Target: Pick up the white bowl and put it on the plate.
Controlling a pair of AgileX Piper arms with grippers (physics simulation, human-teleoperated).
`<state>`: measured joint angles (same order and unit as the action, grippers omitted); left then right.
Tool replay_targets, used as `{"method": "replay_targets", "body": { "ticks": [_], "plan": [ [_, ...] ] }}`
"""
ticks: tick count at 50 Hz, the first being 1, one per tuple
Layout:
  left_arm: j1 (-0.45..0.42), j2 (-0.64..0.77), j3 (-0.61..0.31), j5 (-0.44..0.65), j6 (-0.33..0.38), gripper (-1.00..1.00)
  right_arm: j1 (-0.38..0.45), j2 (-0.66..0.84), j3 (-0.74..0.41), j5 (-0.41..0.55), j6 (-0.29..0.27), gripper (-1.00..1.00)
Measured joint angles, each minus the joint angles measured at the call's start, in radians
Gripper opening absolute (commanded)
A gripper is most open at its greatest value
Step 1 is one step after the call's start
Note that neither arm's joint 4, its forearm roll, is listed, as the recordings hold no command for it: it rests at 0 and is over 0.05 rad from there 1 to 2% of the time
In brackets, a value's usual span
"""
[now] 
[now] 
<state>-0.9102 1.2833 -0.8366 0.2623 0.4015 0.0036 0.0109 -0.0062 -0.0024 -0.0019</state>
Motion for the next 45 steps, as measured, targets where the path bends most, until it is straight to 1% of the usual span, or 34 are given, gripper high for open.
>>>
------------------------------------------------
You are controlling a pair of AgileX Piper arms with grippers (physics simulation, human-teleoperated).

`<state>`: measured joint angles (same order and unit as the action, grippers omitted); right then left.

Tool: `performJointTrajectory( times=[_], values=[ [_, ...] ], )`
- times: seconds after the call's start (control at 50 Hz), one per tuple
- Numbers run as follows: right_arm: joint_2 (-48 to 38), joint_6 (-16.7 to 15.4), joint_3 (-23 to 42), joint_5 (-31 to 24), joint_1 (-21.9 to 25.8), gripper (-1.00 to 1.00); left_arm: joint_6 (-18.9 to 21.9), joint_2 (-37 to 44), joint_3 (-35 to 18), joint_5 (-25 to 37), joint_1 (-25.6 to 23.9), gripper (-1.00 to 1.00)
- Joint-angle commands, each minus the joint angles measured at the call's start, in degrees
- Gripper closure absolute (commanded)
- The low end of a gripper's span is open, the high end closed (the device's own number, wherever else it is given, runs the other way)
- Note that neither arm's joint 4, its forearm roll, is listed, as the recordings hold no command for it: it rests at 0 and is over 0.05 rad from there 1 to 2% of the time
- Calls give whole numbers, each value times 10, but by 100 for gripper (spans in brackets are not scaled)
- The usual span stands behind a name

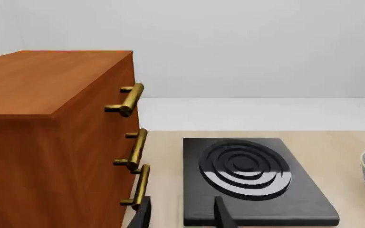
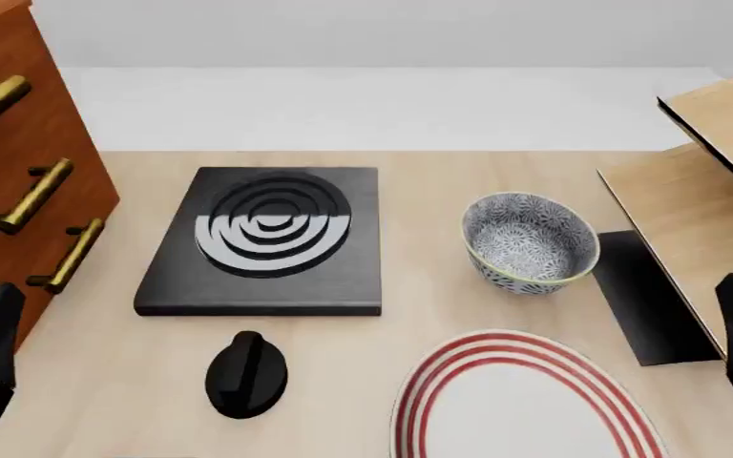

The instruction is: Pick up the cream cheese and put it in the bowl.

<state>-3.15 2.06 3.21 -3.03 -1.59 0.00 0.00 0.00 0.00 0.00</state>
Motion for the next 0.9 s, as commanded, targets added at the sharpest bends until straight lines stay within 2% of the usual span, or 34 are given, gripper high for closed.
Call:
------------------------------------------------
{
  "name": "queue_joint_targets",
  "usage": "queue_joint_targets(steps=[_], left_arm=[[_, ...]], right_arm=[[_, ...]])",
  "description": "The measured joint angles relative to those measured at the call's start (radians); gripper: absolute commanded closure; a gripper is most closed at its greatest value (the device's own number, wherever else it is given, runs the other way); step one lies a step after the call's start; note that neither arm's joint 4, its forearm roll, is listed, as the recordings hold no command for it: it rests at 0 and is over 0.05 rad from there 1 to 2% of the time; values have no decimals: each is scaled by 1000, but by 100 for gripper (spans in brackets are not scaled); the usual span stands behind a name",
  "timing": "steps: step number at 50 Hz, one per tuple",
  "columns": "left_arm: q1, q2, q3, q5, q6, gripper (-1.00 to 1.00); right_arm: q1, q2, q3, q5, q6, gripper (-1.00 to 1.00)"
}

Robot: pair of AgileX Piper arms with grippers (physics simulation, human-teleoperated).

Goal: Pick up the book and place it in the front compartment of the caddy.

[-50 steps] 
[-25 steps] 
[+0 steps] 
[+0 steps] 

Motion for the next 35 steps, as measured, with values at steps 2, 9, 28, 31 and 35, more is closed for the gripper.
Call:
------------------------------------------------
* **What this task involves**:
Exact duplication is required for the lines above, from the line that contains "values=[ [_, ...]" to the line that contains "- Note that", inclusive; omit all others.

* **Task output**:
Tool: `performJointTrajectory( times=[_], values=[ [_, ...] ], )`
- times: seconds after the call's start (control at 50 Hz), one per tuple
- Numbers run as follows: right_arm: joint_2 (-48 to 38), joint_6 (-16.7 to 15.4), joint_3 (-23 to 42), joint_5 (-31 to 24), joint_1 (-21.9 to 25.8), gripper (-1.00 to 1.00); left_arm: joint_6 (-18.9 to 21.9), joint_2 (-37 to 44), joint_3 (-35 to 18), joint_5 (-25 to 37), joint_1 (-25.6 to 23.9), gripper (-1.00 to 1.00)
- Joint-angle commands, each minus the joint angles measured at the call's start, in degrees
- Gripper closure absolute (commanded)
- The low end of a gripper's span is open, the high end closed (the device's own number, wherever else it is given, runs the other way)
- Note that neither arm's joint 4, its forearm roll, is listed, as the recordings hold no command for it: it rests at 0 and is over 0.05 rad from there 1 to 2% of the time

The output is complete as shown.